Exercise details: The number needed is how many lines in these entries contain "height"; give it alone.

Records from a data collection
▬▬▬
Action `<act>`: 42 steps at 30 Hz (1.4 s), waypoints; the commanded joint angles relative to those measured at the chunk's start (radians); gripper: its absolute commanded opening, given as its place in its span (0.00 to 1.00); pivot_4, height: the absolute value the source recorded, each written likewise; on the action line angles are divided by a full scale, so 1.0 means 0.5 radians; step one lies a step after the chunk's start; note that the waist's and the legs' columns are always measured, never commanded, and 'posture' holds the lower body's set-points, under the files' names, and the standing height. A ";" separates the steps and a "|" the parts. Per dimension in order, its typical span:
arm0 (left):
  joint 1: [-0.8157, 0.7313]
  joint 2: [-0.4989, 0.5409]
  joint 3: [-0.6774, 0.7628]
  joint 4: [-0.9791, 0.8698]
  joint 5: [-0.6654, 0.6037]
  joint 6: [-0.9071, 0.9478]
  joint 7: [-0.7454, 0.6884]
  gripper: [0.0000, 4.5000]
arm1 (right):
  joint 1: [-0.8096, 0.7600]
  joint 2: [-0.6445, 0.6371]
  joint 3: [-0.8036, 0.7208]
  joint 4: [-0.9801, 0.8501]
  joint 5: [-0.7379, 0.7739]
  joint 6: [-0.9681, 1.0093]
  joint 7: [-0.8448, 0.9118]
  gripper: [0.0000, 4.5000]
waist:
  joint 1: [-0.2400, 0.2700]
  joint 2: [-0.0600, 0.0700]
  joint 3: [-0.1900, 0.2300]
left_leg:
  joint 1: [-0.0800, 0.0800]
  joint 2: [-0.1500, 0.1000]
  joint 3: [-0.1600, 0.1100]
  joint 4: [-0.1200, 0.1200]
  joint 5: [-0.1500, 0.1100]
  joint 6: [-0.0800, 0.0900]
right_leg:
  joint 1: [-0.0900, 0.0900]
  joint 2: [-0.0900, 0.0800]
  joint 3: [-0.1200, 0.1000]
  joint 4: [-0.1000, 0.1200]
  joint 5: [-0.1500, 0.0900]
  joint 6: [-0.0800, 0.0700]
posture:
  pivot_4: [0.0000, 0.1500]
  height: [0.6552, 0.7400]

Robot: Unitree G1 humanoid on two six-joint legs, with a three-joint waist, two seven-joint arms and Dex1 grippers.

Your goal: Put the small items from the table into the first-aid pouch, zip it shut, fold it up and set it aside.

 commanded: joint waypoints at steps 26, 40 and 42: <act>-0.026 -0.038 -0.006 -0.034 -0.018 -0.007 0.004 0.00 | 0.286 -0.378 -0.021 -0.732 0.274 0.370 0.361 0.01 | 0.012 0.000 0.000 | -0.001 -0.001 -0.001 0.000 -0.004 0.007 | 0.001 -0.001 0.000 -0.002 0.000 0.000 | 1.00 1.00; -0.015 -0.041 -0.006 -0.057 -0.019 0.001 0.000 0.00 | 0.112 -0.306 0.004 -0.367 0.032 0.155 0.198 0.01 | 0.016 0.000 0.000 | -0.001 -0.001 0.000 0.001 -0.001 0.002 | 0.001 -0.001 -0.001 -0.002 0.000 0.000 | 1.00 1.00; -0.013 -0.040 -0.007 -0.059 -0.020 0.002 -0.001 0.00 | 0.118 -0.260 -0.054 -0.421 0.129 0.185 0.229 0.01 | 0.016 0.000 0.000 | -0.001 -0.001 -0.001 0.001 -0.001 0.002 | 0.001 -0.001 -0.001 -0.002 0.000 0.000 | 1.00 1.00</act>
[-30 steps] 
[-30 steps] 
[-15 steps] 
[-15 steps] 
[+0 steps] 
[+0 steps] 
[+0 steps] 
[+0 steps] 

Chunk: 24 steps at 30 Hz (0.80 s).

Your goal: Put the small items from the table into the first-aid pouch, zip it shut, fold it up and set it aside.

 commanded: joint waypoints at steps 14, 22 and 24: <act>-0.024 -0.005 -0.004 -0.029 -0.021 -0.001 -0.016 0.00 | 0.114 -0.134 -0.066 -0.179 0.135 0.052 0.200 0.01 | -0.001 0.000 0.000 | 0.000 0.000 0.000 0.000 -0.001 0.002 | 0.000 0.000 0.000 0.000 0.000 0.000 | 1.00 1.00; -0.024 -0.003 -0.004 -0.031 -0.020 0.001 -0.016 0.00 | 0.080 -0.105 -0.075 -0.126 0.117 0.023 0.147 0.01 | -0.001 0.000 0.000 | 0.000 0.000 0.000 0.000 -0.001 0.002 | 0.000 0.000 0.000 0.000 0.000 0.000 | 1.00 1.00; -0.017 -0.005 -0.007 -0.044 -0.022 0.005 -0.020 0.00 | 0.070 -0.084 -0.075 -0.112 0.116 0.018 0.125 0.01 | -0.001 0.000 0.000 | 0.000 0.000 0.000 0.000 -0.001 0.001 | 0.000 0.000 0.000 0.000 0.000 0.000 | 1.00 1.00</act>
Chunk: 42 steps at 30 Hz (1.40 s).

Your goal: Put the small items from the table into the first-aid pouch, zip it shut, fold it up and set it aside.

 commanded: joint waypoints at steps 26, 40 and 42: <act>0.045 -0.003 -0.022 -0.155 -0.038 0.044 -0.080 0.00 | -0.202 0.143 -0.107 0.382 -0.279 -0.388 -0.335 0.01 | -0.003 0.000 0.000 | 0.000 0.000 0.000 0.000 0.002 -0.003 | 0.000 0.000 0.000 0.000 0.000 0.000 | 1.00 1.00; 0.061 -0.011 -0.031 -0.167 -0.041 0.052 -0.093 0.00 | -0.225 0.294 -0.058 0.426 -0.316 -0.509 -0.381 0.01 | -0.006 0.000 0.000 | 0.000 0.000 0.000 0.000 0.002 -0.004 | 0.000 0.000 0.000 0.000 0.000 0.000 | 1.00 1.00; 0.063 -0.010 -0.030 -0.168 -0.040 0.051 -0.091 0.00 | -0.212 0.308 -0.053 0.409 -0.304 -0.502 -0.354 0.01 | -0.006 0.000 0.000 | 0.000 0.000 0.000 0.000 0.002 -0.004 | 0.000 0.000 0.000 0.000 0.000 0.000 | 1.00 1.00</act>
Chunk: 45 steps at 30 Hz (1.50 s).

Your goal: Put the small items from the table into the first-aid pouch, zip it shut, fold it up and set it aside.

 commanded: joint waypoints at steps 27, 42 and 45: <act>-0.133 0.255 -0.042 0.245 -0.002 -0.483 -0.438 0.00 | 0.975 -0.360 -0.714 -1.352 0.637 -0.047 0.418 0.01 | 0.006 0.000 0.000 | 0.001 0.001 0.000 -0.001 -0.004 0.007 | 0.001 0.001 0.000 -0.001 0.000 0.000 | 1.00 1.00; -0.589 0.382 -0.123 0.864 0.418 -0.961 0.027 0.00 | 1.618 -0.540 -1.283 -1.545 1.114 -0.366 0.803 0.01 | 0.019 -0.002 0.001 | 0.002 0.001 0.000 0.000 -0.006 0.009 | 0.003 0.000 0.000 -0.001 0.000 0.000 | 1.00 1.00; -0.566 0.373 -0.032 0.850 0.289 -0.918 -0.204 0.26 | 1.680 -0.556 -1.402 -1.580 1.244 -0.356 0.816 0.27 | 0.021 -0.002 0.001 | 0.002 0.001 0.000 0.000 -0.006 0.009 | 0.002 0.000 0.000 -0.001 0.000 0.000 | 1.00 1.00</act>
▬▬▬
Task solution: 2